In 2006, DJ Paul, Juicy J, and Crunchy Black won an Academy Award for Best Original Song for "It's Hard out Here for a Pimp" from the film Hustle & Flow. The song, which they co-wrote with HCP member Frayser Boy, was also ranked at number 80 on VH1's "100 Greatest Songs of Hip Hop".

After Three 6 Mafia released their 2008 album Last 2 Walk, the group had conflicts with their label Sony about their music style, which led DJ Paul and Juicy J to pursue other ventures and their solo careers.

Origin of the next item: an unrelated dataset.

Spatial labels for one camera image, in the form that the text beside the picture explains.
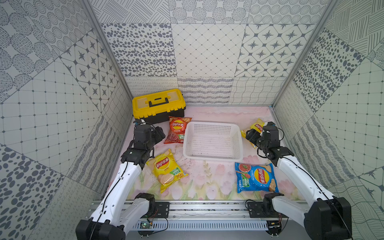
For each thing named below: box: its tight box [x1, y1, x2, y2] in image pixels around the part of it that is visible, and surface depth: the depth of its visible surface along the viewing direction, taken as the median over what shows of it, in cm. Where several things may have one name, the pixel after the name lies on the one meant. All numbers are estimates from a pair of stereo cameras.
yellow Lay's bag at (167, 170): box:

In 2009, Paul released The Weigh In – his first mixtape since the Volume series in the early 1990s. A few months later he followed up with his second solo album Scale-A-Ton, released under Paul's newly founded label Scale-A-Ton Entertainment. The album was received well by critics, earning a positive review and an "Album pick" by AllMusic. In 2010, Paul released his second mixtape Too Kill Again, hosted by DJ Scream and DJ Whoo Kid. The mixtape features many upcoming and new Memphis artists such as Lion Heart, Thug Therapy, Partee and Miscellaneous. DJ Paul stated the tape was a preview to his upcoming album, also titled Too Kill Again, which however was never released. Instead, in 2011, Paul made a new collaboration mixtape with rapper Ya Boy and producer Lil Lody, called Pray For Forgiveness. A few months later Paul released a retail No-DJ version with bonus songs to iTunes.

In 2012, Paul announced he was working on an experimental dub-hop EP called A Person of Interest. Later he changed it into a full featured album, which was released on October 22. A Person of Interest was packed with a bonus DVD, including a self-titled short movie, music videos and behind the scenes footage. Paul released videos for a number of songs from the album, including "What I Look Like (W.I.L.L.)", "Wit Tha Shit", "Trap Back Jumpin", "E&J" and a remix of "I'm Dat Raw" with Snow Tha Product. Paul called A Person of Interest his favorite solo album, stating that he loved the production and the "raw" sound of the album.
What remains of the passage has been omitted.